Assigned task: Reproduce, exactly and in full, only the lines below from the one containing "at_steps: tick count" through the one containing "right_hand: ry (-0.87".

Saved entries
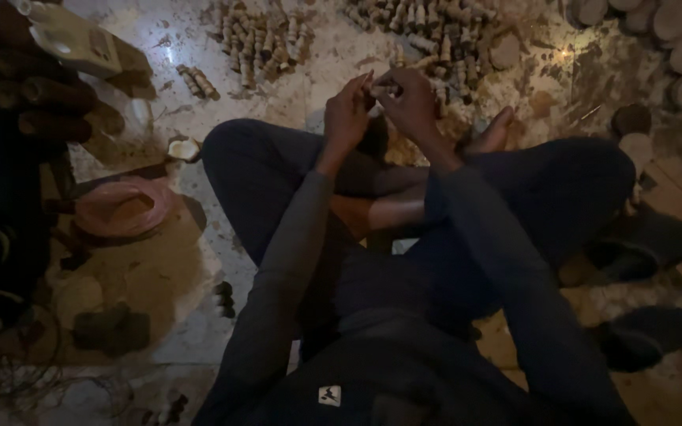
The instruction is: The person sits cross-legged on the floor and repeatedly picks up small wooden pieces, then joins them together by hand. Finished assemblies are placed into a growing pile on the floor.
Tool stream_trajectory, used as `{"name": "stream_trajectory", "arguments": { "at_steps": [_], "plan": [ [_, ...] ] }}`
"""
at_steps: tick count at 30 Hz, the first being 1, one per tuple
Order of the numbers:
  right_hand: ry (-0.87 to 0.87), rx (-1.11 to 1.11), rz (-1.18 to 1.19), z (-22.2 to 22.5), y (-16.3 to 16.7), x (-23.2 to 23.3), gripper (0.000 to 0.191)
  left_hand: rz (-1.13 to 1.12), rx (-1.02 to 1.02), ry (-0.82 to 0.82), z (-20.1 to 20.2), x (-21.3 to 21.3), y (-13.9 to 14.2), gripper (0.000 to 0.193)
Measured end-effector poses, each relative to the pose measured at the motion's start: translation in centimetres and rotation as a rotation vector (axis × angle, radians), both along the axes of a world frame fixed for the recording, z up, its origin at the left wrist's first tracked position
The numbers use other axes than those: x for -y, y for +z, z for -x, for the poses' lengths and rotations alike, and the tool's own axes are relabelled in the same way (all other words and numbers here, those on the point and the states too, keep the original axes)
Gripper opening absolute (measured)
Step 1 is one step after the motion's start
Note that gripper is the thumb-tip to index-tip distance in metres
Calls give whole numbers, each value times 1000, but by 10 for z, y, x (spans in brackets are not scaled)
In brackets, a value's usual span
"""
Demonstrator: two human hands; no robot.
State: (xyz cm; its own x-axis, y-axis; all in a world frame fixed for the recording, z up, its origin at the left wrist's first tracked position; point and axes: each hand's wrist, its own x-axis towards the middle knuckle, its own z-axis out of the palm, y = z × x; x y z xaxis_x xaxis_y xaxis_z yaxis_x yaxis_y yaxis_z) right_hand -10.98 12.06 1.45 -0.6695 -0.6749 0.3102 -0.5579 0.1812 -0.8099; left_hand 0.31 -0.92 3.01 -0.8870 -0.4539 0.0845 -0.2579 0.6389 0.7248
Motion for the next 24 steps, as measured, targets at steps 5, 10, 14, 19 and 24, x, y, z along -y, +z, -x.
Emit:
{"name": "stream_trajectory", "arguments": {
  "at_steps": [5,10,14,19,24],
  "plan": [
    [-132,40,67,16,0,-4,14,-183,-291,-27,0,1,-3,39],
    [-24,351,290,28,5,-12,16,-247,-234,168,-1,5,-11,38],
    [129,319,498,34,19,-20,18,-300,-238,160,-2,7,-19,37],
    [286,331,625,38,41,-27,18,-344,-218,140,-2,5,-26,37],
    [303,426,584,29,54,-31,21,-373,-238,116,-5,6,-31,37]
  ]
}}
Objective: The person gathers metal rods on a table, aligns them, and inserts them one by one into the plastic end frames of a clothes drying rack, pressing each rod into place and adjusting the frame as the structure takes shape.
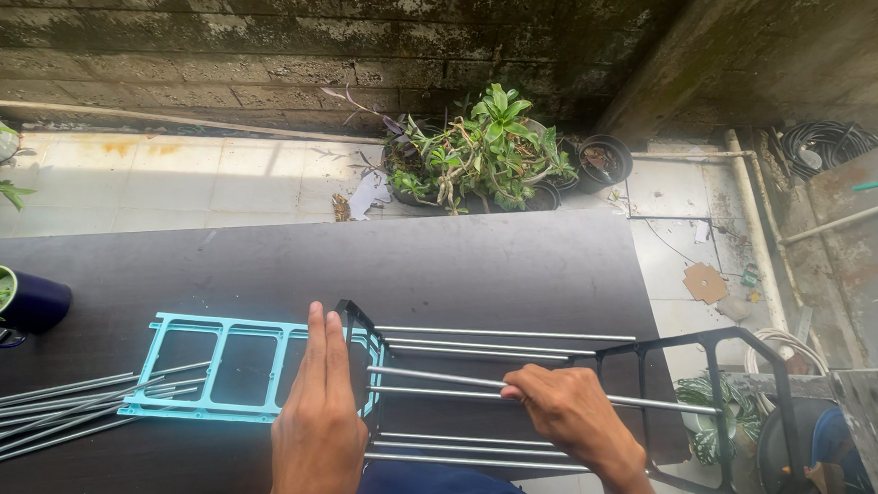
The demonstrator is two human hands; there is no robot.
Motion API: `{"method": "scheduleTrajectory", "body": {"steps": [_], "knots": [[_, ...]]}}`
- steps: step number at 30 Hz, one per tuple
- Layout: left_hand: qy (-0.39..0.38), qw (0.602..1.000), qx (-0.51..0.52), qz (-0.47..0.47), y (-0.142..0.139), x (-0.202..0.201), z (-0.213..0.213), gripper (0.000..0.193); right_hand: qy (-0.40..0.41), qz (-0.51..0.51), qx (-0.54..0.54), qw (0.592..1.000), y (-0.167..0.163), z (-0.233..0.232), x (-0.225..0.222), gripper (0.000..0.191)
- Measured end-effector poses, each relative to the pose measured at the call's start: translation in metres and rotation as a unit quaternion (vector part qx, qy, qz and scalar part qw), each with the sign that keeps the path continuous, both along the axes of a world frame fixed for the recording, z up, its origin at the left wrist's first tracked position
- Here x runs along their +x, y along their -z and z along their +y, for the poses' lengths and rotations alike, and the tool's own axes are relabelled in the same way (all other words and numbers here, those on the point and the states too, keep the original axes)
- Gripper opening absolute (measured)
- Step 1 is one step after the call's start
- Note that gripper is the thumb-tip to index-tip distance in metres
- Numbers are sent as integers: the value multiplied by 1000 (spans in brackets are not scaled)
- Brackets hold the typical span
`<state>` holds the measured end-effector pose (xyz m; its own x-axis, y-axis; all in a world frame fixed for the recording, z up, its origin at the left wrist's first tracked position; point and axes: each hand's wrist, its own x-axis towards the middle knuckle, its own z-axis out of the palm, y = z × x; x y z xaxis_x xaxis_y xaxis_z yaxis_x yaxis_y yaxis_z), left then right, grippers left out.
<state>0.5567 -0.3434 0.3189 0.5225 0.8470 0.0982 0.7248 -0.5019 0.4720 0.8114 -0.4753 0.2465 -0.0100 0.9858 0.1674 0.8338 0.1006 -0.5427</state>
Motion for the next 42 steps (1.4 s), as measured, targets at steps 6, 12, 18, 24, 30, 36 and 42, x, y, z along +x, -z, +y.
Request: {"method": "scheduleTrajectory", "body": {"steps": [6, 12, 18, 24, 30, 36, 42], "knots": [[9, 999, 31, -15, 6, -4, -2, 81, 13, 20, 34, 999, -5, 1, -4, 18], [37, 996, 26, -77, 8, -6, -8, 59, 36, 42, 89, 995, -12, -3, -13, 18], [48, 993, -1, -104, 3, -1, -11, 56, 49, 58, 96, 992, -17, -5, -25, 17], [43, 990, -71, -112, 0, 4, -11, 64, 67, 96, 106, 987, -21, -10, -31, 15], [85, 986, -16, -140, 0, 4, -14, 63, 74, 84, 146, 983, -15, -9, -29, 14], [88, 988, -49, -116, -4, 7, -17, 66, 143, 33, 122, 981, -9, -8, -31, 22], [49, 990, -90, -101, -11, 4, -14, 69, 78, 34, 112, 990, -22, -9, -34, 18]]}}
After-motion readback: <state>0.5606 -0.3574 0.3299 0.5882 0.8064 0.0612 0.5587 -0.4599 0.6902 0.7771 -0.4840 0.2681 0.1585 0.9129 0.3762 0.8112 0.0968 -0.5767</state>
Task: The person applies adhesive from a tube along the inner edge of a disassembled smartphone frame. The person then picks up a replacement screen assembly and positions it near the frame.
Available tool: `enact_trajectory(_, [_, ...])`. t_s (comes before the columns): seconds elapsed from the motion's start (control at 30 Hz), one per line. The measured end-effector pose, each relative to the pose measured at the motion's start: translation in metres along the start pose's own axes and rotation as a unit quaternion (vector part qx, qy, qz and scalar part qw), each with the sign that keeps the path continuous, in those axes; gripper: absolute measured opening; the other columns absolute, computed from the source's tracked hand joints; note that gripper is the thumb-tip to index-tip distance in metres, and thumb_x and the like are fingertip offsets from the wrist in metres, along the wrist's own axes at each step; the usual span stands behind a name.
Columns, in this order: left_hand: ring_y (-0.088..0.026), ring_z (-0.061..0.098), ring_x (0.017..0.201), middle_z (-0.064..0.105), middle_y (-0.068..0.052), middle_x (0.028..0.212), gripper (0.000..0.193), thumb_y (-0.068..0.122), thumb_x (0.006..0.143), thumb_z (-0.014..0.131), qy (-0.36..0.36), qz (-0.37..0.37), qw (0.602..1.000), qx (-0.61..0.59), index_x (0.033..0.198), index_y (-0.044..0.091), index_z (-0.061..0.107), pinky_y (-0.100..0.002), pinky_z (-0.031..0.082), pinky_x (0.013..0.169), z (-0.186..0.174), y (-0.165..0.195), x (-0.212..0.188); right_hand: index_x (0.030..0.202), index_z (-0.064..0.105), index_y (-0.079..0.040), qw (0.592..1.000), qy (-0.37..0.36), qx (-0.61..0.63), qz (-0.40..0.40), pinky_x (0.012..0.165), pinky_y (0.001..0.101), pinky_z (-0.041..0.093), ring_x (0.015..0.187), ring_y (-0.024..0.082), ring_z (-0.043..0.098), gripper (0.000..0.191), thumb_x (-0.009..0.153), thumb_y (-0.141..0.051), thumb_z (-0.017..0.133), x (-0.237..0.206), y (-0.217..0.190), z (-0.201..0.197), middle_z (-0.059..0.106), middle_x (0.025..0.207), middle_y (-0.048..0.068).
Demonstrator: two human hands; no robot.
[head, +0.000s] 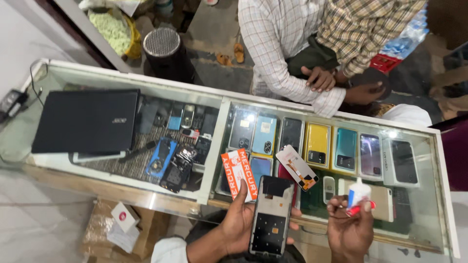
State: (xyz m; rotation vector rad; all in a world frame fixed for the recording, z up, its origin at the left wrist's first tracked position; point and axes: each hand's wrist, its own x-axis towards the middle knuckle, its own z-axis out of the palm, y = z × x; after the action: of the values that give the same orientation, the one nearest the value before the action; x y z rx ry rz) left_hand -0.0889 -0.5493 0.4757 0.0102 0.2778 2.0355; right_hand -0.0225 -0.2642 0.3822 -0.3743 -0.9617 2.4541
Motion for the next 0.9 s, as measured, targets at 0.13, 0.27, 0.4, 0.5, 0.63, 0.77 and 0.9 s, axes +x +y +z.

The completed task:
at_steps: tick count at 30 Hz, the first being 1, one per tuple
Order of the numbers:
  right_hand: ry (-0.87 to 0.87), rx (-1.11 to 1.11), rz (-1.18 to 1.19), z (-22.2 to 22.5), y (-16.3 to 16.7), x (-23.2 to 23.3), gripper (0.000 to 0.191)

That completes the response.